Published Mar 5, 2006 9:19 AM

On a subfreezing Sunday in New York on Feb. 19, Brooklyn’s Bedford-Stuyvesant Community Center hosted a standing-room-only benefit for activist-attorney Chokwe Lumumba, who was suspended from practicing law by the Mississippi Supreme Court for his defense of clients facing racist injustice.

Lumumba, National Chairman of the New Afrikan Peoples’ Organization and co-founder of the Malcolm X Grassroots Movement, has defended political prisoners such as Assata Shakur, while giving support to youth and legal service clinics in Mississippi.

In March 2005, the Mississippi Supreme Court suspended Lumumba from practicing law for six months until he retakes and passes the ethics portion of that state’s bar association exam.

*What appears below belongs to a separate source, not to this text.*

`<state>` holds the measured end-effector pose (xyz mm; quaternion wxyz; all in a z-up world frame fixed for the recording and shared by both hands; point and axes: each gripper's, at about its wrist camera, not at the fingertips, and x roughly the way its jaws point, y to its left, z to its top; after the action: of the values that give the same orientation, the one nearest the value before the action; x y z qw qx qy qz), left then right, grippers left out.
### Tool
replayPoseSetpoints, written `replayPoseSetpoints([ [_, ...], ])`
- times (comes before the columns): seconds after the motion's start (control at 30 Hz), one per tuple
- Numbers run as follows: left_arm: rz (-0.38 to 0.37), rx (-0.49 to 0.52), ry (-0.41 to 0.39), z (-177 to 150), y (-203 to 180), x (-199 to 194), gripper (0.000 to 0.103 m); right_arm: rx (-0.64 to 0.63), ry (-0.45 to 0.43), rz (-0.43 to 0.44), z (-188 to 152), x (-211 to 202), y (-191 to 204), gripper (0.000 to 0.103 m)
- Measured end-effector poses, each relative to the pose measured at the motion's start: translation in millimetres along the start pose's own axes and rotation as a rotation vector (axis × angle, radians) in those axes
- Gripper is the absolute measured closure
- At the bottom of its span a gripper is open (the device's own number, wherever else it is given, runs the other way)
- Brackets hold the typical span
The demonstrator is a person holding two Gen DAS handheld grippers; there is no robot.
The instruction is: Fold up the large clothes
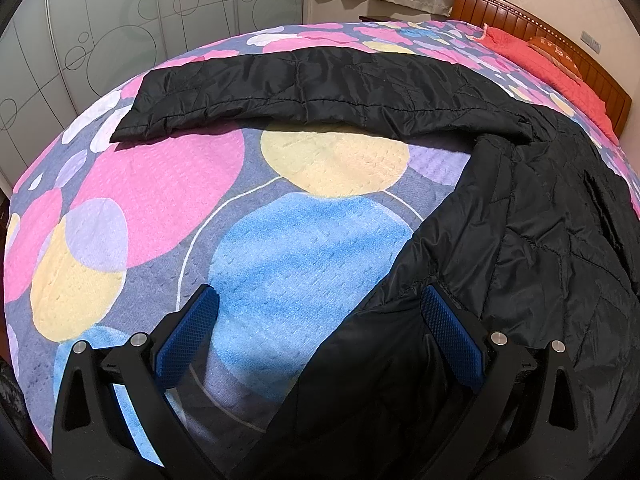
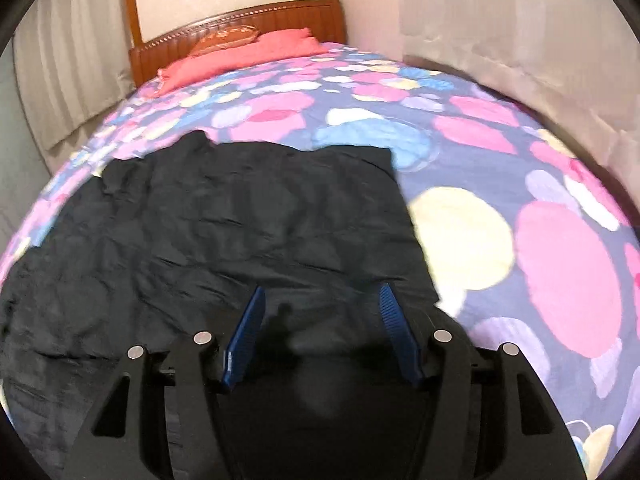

He was also fined $1,000 due to white Judge Marcus Gordon’s dislike of Lumumba’s defense. “I wanted to address violations of my client’s rights, and Gordon made a statement that I found very difficult to work with. He kept cutting me off. I said perhaps if he paid attention to what I was saying, he’d get on better with lawyers in the future,” explains Lumumba.

He also spoke of the plight of Katrina evacuees—the hurricane survivors who have no voice and need reparations.

Supporters cheered when Lumumba said, “Our mission has to be to seize the time! We’re going to turn this around!” Other speakers at the benefit were from the National Conference of Black Lawyers, Provisional Government of the Republic of New Afrika, the Malcolm X Commemoration Committee, Malcolm X Grassroots Movement and the Jericho Movement.